Flint was found at Skimminghøj in 1937. This may signify the location of a stone-age settlement.

However this question has not yet been thoroughly investigated, but this supposition is supported by Skimminghøj’s location, situated as it is almost perfectly for both hunters and fishermen of that time. Also, back then, the lakes and streams of the Lakelands created an extensive water system giving easy access to large hunting and fishing areas. About 15,000 years ago the first humans appeared. The glaciers had started to melt, the Old Stone Age in Denmark began, and humans started to migrate to new places where there were animals to hunt. Although, most hunters followed a nomadic life style at that time, it is easy to imagine that the same families would often return to the same settlement site again and again. They made tools of flint, which was a simple technique, and they lived in huts that resembled tents with a skeleton of branches stuck into the ground. In the area around the River Gudenå, many relics from the Old Danish Stone Age have been found. Previously there was talk of a special "Gudenå-culture" but, in reality, for a long time the settlements were used by people from different cultures. There are many of these settlements along streams and lakes, marked by flint deposits on sandy fields.
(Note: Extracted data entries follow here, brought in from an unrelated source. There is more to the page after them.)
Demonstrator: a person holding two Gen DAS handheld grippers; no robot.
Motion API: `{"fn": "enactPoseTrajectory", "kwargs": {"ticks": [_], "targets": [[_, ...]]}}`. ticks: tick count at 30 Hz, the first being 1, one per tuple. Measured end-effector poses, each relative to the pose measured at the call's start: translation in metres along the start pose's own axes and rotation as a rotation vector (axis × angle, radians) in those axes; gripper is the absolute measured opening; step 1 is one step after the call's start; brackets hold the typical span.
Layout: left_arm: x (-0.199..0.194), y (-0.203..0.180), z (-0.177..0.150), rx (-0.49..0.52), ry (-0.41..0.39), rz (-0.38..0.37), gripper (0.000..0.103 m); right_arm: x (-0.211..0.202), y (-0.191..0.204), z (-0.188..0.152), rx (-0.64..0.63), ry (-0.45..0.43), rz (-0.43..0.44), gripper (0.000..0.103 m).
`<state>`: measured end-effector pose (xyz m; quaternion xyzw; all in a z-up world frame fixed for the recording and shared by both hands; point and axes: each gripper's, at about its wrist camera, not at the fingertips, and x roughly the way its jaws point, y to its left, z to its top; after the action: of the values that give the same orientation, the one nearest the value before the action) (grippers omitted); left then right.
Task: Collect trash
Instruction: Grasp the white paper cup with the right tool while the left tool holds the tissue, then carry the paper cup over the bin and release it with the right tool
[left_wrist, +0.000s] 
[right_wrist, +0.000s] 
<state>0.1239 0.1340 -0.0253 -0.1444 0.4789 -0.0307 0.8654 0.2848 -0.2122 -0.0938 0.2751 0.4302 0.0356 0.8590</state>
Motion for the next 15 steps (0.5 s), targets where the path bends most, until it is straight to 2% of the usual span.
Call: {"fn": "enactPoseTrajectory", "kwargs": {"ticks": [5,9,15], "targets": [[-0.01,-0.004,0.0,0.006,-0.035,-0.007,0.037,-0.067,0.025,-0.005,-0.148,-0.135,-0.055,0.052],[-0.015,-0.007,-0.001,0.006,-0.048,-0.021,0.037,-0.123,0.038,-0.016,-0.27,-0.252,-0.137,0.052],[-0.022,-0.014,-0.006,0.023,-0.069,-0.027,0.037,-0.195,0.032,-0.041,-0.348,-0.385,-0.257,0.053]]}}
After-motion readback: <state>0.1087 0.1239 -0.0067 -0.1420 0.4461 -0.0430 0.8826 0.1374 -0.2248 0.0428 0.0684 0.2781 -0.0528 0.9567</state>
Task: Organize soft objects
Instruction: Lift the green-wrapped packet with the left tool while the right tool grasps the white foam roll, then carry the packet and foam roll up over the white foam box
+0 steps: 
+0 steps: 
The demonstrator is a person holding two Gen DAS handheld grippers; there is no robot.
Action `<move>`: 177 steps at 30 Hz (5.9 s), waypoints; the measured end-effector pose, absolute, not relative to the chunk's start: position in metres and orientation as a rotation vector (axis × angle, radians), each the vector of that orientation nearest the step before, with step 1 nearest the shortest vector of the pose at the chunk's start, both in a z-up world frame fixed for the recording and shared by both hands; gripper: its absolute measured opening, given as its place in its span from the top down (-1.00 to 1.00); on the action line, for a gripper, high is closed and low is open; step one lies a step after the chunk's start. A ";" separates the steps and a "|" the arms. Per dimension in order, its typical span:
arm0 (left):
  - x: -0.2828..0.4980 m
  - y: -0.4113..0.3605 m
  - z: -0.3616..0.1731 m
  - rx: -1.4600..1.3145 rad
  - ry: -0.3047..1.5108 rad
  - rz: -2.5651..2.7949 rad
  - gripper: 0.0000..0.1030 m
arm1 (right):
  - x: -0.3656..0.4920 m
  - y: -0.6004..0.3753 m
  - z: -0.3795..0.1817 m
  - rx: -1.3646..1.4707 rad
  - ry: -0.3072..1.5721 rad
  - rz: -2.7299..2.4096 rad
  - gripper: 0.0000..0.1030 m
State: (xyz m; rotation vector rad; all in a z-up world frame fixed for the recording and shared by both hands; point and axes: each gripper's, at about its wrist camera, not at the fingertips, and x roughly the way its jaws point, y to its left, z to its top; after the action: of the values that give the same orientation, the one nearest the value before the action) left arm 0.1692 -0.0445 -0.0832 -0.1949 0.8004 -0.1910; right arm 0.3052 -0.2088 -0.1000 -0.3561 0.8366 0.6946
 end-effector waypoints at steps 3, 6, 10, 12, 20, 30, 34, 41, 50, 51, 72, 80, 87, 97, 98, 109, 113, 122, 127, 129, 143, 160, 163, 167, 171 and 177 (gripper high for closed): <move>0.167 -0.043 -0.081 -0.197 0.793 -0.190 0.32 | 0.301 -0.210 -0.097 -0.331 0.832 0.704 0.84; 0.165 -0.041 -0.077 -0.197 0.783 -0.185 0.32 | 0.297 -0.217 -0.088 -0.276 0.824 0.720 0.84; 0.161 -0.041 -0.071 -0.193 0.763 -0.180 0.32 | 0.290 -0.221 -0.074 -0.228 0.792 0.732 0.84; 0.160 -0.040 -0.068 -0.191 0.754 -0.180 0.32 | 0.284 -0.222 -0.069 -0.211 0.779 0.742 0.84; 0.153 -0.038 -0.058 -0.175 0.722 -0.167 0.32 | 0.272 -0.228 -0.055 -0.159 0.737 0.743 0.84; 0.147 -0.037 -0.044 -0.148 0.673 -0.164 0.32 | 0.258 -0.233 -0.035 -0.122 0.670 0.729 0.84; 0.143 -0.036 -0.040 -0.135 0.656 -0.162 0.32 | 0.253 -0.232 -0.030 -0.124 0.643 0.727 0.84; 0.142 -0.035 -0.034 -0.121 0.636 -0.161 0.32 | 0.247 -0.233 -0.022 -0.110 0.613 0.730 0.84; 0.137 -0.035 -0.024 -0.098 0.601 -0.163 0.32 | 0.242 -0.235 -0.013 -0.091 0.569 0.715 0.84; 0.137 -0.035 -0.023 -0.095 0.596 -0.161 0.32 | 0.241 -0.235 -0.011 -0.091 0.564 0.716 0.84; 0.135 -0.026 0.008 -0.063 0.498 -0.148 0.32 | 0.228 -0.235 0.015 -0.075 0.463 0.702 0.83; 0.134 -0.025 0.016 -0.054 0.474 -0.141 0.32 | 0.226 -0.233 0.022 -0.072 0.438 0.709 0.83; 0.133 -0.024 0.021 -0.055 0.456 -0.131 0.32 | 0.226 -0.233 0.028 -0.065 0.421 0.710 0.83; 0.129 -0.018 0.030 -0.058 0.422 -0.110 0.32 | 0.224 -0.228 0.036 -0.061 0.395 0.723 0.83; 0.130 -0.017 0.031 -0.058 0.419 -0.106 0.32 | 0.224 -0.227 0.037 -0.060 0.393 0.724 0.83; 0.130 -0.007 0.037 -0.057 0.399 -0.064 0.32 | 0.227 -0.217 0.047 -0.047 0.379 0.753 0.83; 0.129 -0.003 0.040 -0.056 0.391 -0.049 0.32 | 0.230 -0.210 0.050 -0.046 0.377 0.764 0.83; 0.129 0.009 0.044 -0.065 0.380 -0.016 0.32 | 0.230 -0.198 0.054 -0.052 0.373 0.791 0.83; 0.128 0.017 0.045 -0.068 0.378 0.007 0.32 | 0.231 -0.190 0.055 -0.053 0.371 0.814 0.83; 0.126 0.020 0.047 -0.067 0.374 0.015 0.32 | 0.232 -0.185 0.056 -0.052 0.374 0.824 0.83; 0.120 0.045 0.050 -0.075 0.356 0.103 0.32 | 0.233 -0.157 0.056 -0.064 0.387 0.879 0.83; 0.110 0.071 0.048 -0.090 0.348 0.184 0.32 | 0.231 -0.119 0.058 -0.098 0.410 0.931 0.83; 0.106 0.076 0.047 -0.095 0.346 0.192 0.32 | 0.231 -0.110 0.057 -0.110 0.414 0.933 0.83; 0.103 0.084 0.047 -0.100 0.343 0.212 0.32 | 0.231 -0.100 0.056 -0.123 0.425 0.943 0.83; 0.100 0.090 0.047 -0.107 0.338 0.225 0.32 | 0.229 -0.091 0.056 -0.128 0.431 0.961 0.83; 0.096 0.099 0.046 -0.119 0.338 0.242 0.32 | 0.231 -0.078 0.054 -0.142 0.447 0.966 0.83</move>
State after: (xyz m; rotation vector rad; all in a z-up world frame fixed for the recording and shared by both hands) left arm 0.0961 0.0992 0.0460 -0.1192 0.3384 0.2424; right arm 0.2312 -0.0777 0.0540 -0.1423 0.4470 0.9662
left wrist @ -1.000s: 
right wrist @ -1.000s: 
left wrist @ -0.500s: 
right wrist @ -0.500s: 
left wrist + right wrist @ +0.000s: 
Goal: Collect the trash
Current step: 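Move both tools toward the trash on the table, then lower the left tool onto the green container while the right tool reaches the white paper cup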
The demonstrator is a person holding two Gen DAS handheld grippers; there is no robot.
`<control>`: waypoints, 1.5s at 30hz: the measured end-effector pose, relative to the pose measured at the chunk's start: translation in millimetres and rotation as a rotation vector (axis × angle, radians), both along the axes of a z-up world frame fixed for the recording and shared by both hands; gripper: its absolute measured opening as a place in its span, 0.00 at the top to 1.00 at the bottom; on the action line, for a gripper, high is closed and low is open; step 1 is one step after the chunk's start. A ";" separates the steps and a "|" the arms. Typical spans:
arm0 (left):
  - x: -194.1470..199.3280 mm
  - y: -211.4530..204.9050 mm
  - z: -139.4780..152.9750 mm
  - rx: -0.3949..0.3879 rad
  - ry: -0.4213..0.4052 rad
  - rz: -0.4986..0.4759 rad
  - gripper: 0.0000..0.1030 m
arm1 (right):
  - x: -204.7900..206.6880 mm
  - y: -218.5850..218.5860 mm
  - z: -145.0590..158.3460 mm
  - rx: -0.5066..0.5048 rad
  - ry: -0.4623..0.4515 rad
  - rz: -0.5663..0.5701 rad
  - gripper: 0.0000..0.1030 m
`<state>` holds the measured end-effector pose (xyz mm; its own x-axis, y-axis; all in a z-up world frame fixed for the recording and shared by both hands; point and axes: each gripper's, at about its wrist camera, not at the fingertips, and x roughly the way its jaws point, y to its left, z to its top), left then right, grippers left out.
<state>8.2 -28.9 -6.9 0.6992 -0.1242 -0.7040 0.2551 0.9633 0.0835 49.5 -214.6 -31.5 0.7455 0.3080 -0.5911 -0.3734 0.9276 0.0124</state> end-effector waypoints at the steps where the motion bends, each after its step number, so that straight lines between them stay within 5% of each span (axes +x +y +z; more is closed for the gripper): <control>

Most discoveries have been made at Tørring and between Mossø and Silkeborg. The water level in the lakes at Skimminghøj has been changing throughout history. Peat formation in the low areas around Skimminghøj suggests that at some point the mound was surrounded by water, but it may also be associated with humans having dammed the River Gudenå near this spot. It is also difficult to tell precisely when Skimminghøj was used as a settlement, but the finds of flint are dated to the Old Danish Stone Age, which lasted from about 9.000 to about 3,950 BC.